- ACTION ITEM -
Find all lines below containing the string "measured" and return them.

↓↓↓

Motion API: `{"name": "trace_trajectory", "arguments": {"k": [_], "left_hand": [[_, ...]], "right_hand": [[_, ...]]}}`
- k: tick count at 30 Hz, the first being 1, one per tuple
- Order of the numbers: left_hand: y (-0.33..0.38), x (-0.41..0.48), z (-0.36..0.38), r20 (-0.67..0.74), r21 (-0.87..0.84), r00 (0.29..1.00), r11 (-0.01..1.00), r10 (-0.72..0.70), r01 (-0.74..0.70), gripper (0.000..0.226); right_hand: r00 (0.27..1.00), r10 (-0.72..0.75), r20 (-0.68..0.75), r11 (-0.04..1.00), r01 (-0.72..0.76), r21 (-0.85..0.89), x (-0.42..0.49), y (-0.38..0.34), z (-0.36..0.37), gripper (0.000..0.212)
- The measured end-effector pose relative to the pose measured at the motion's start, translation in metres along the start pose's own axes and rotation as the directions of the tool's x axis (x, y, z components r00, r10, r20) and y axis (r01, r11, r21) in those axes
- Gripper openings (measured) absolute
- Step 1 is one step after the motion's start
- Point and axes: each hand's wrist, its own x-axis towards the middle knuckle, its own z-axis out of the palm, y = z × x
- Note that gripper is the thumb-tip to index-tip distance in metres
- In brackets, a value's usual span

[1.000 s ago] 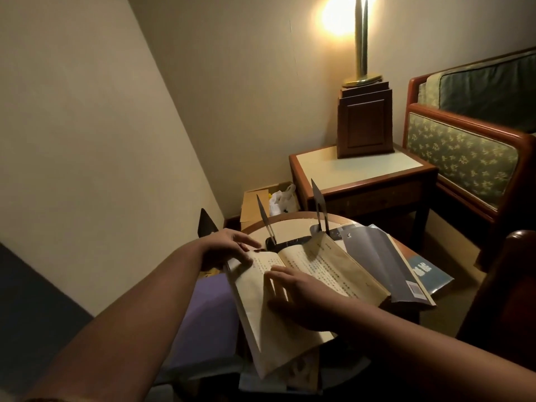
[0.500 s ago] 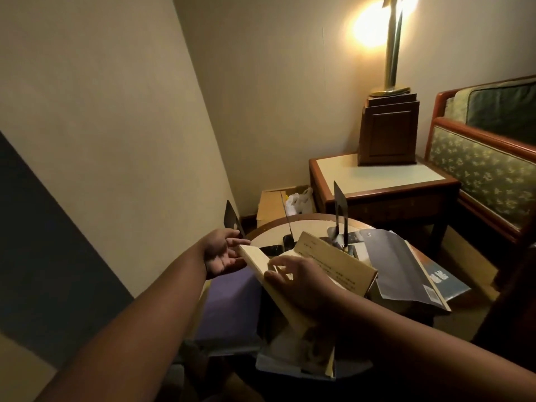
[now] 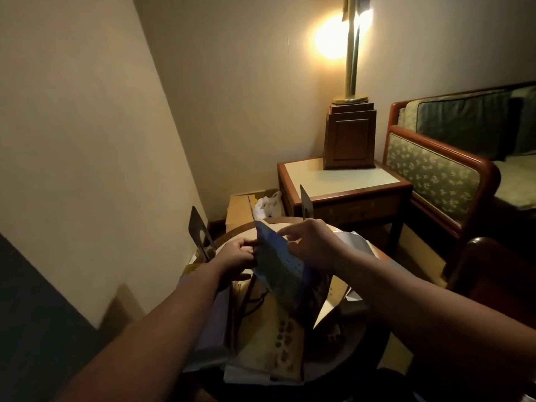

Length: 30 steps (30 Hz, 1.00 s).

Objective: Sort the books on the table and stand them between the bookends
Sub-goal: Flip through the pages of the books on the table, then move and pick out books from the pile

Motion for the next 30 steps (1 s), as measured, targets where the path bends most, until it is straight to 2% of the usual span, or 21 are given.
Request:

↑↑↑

- EXPECTED OUTPUT -
- The measured end-effector pose relative to the pose measured at the motion's start, translation in metres along the start pose's own axes and rotation as the directions of the tool's x axis (x, y, z components r00, r10, r20) and y axis (r01, r11, r21) in those axes
- Gripper openings (measured) absolute
Motion for the next 30 steps (1 s), as measured, targets where the path bends most, until it is straight to 2% of the usual span, or 21 are given.

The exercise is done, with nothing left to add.